This research was carried out during December 2014 – December 2015 in Bioprocess Engineering Laboratory, Research Center of Bioresources and Biotechnology, Bogor Agricultural University and Bioindustry Laboratory, Department of Agroindustrial Technology, Faculty of Agricultural Technology, Bogor Agricultural University.

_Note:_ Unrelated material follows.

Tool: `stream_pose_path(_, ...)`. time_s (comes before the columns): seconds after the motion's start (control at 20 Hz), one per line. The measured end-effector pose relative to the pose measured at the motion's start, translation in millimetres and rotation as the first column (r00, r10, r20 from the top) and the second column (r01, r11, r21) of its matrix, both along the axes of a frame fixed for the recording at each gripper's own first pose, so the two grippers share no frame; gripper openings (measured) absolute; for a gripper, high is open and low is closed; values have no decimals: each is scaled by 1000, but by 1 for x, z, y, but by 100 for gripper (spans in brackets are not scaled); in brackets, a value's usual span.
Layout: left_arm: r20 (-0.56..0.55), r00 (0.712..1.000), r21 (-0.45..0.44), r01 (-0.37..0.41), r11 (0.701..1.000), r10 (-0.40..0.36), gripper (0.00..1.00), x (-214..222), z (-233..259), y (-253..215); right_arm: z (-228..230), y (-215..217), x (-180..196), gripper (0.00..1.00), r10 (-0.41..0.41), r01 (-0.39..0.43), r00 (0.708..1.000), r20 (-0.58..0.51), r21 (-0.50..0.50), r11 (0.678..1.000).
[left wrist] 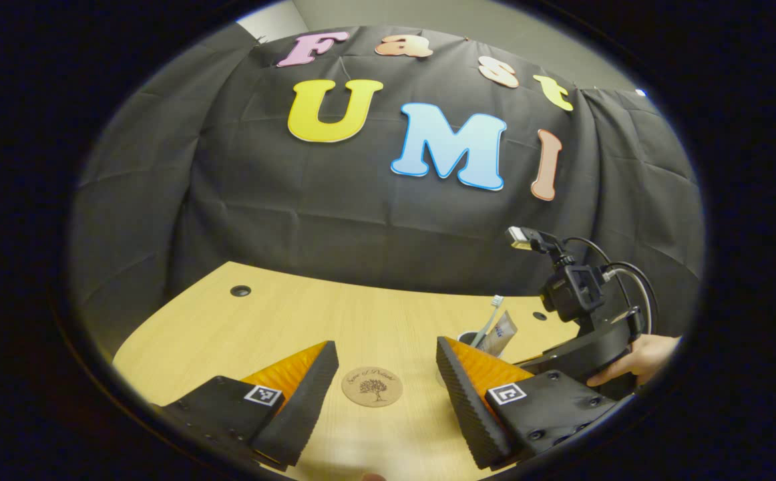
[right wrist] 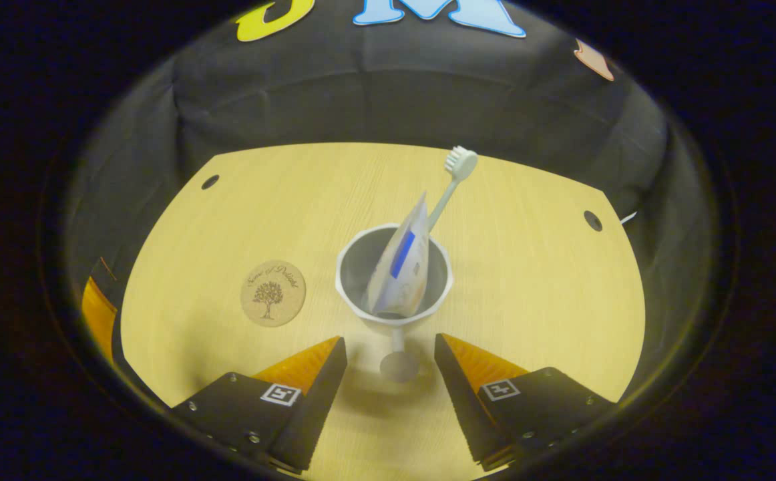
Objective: Put the toothbrush and toothpaste on the desktop into the cup, then pick up the cup and place it on the coaster on the desktop.
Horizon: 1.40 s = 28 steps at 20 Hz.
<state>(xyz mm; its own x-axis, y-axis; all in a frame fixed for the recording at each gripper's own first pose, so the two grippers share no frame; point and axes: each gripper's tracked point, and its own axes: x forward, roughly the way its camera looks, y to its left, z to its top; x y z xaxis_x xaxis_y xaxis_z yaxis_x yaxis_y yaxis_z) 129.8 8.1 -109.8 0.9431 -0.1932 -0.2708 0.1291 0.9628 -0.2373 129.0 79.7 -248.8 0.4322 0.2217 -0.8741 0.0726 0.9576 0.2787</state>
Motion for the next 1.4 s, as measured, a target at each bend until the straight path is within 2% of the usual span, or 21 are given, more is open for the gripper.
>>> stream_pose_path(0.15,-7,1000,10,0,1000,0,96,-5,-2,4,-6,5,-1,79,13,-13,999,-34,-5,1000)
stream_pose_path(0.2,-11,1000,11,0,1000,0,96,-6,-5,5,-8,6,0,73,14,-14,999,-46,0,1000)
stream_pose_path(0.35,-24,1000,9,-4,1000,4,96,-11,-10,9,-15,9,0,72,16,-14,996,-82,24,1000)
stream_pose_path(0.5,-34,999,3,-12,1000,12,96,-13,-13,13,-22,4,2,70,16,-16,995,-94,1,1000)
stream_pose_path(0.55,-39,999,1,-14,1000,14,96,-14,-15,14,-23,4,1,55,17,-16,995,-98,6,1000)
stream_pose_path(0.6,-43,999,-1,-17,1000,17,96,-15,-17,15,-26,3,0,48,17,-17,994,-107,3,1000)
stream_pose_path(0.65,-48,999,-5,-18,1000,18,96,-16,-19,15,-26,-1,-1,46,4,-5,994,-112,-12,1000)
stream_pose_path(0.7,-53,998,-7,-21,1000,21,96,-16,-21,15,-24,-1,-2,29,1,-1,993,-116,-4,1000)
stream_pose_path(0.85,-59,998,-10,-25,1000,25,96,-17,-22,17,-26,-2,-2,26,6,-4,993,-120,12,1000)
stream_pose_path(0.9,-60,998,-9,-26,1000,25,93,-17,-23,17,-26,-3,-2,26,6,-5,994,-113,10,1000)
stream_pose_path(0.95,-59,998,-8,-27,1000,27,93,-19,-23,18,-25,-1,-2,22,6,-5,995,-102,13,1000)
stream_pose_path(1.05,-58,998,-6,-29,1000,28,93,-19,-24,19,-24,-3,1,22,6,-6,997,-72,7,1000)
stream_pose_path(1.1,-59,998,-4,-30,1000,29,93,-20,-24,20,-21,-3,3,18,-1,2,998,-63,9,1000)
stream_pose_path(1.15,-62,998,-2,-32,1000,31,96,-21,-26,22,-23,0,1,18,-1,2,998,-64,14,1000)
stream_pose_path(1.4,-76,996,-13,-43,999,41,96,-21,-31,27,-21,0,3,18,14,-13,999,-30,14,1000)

Bacterial Strain and Plasmids

The bacterial strain employed in this study was E. coli BW25113 which mutated on phosphotransacetylase (pta) genes originated from National BioResources Project, National Institute of Genetic (NIG), Mishima, Japan (Baba

et al. 2006). This strain was inserted plasmid pHfdh bearing formate dehydrogenase genes (fdh) (Ojima et al. 2012) and plasmid pTadhB-pdc harboring ethanologenic genes namely pyruvate decarboxylase (pdc) together with alcohol dehydrogenase (adhB) genes. The genes were obtained from Department Chemical Science and Engineering, Osaka University, Japan. Strain and plasmids are listed in Table 1.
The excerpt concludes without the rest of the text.